1) How to write that for-loop function in verilog? 

2) Where do I save the verilog module? 

3) When I have the verilog equivalent, how do I move the values contained in the two C arrays to the verilog module to do the calculation and then send back 'store_val' to the BSP project? I read about DMA in other posts but I don't know how to do that process.  

 

This is confusing me. Any help is greatly appreciated. Thank you very much
0 Kudos
14 Replies
Altera_Forum
Honored Contributor II
554 Views

i havent used a for loop in verilog before but this link shows you how to 

http://www.asic-world.com/verilog/verilog_one_day2.html 

 

you have to save your verilog module in the same project that you created your processor. after that you can right click on that file in the files tab and select 'create symbol for this file' 

after that you can use that symbol in the bdf editor just as any other module.(double click on the bdf editor and your module should be in the project folder) 

 

as for sending data from your processor to your verilog module is tricky. 

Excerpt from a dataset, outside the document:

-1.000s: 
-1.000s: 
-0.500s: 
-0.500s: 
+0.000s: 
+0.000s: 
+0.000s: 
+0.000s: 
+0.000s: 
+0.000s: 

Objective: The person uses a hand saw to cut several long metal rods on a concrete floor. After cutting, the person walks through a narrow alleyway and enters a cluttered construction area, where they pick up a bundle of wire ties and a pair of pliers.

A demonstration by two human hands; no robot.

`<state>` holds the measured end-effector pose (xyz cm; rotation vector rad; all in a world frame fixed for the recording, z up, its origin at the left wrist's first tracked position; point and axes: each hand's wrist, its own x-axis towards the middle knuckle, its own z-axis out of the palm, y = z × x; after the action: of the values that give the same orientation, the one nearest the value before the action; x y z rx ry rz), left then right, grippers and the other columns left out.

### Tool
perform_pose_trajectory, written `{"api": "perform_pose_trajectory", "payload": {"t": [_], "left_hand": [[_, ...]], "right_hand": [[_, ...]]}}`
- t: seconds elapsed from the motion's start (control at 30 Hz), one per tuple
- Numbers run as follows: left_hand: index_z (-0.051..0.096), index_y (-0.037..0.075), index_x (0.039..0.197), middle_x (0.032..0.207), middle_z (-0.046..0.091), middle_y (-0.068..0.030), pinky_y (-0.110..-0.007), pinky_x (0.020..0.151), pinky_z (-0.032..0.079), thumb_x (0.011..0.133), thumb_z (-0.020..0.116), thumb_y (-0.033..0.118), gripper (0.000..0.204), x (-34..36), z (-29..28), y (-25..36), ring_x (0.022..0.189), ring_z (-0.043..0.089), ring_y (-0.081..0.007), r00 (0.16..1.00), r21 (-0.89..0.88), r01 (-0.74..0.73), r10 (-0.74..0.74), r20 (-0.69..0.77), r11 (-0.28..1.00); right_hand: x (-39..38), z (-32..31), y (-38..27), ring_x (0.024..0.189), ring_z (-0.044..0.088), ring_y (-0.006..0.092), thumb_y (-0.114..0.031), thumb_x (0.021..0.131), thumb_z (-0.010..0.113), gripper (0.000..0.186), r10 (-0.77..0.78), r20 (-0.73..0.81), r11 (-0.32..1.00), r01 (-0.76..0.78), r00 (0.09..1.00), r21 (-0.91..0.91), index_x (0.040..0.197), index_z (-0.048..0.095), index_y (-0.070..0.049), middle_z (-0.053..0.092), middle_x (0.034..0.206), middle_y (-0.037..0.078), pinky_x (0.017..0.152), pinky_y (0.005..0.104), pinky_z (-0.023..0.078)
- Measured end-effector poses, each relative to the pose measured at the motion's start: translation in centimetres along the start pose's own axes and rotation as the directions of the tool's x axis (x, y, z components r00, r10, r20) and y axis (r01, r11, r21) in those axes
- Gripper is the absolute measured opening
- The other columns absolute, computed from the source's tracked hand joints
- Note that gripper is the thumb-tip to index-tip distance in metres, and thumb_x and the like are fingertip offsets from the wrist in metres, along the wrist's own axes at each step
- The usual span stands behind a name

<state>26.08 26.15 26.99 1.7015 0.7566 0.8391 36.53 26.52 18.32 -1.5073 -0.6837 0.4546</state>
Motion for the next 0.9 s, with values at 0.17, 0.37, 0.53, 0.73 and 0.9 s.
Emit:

what you can do is add a 16bit PIO device to your processor and send data through it integer by integer. Because it is very impractical to send the whole array at once. 

if i understood your program right what you can do is create two 16bit PIO devices and send line1 and line2 separately two at a time. and write your verilog to process data as it comes in. This way you dont need a for loop in your verilog
0 Kudos
Altera_Forum
Honored Contributor II
554 Views

Hi vivasam, 

 

1) for loops in verilog aren't synthesizable, they are only working in simulation. You have to write a process with a clock input. On every clock cycle it will be processed one time - so you can do the mathematical operations. Maybe you need a second process to count the cycles and abort the loop. 

 

2) the verilog module have to be saved in the quartus-project folder or a subfolder. You can use the quartusII software to create the verilog module, and modelsim to simulate it. 

 

3) DMA is not the right way to communicate between nios and hardware. You can use FIFOs or DUALPORT-RAMs to communicate. FIFOs are easier to use. You can implement this functions bei using the MEGAWIZARD in quartusII software, both are standard modules. When you got different clocks for your nios and the verilog-module you should use clock-crossing FIFOs. As normad said you can also use the PIO (a module for sopc-builder), but be careful with the clocking.
0 Kudos
Altera_Forum
Honored Contributor II
554 Views

For loops are synthesizable but may give different results that what you expect. In this case it would create 8 multipliers and 8 adders that would all work in parallel to do the operation in one clock cycle. If you want to have only one multiplier and do the operation in 8 cycles instead, then yes you need to get rid of the loop and do a clocked process.

0 Kudos
Altera_Forum
Honored Contributor II
554 Views

Thank you everybody for the tips but I am now more lost than before :)! OK let's start somewhere. Please correct me where I am wrong. 

 

1) Starting with normad's PIO suggestion, I inserted three 16-bit PIO ports (2 in and 1 out) in SOPC Builder. I called them line_1_in, line_2_in and result_out respectively. Each one has a Base and End address assigned by SOPC, e.g. 0x08200000-0x0820000f for the line_1_in. Then I declared these ports in the top level .v file. as: 

 

input LINE_1_DATA; 

input LINE_2_DATA; 

output RESULT_BACK; 

 

and added these lines also to the internal modules: 

.in_port_to_the_line_1_in (LINE_1_DATA), 

.in_port_to_the_line_2_in (LINE_2_DATA), 

.out_port_from_the_result_back_out (RESULT_BACK), 

 

My new queries: 

- What clock do I assign to these PIOs? Now they are at 50 MHz like all other components. 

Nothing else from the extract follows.